Apple made a significant U-turn last month. Apple has announced that, starting in next year, it will provide ‘access only to Apple Genuine Parts and Tools’. This is a major change after decades of not being able to supply spare parts to customers. Campaigners have been fighting for repair for years.

After years of refusing to supply ordinary customers with spare parts, Apple announced that from next year it would offer 'access to Apple genuine parts and tools'

Apple has announced, after years of refusing spare parts to customers who are not Apple’s regular customers, that it will now offer “access to Apple Genuine Parts and Tools” starting next year

After the British government passed limited right to repair legislation in the UK earlier this year, the Californian giant made the announcement. For the first time, electronic manufacturers must make spare parts for washer-dryers and dishwashers as well as refrigerators and TVs available to customers.

After the product is discontinued, spare parts and instructions manuals must still be readily available. This was a significant step but it was a minor one.

The legislation did not include smartphones, laptops and computers. Consumers aren’t allowed to access these parts in the majority of cases. It is designed to support professional electricians or plumbers.
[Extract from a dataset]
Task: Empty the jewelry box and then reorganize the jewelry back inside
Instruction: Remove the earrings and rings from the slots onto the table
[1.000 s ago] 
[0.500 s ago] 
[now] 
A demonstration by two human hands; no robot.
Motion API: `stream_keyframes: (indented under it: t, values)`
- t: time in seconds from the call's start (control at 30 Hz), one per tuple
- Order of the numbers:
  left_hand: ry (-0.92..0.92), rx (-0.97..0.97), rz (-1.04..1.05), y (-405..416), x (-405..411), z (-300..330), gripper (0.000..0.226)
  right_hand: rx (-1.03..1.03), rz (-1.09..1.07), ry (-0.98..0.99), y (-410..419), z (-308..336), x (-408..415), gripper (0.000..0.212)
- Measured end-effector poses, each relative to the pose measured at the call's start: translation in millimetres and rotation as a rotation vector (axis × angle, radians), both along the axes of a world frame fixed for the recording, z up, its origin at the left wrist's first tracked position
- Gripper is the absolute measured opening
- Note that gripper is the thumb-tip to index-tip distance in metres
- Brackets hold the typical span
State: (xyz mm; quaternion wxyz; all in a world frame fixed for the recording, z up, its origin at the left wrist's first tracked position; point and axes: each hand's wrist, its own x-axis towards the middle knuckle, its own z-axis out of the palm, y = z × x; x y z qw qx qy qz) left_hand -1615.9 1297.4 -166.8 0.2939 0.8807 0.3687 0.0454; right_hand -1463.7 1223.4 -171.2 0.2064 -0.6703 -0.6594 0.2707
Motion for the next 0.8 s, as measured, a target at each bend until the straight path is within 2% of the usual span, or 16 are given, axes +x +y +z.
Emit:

You can search the internet for replacement iPhone screens, Samsung batteries or Nokia cameras. However, there are many companies that supply not only the parts but also the tools. That’s because many people do want to mend their tech rather than throw it away — whatever the legislation may say.

Ugo Vallauri is co-founder and CEO of The Restart Project. He says, “Manufacturers believe that a laptop lasts five years while a smartphone can last three years.”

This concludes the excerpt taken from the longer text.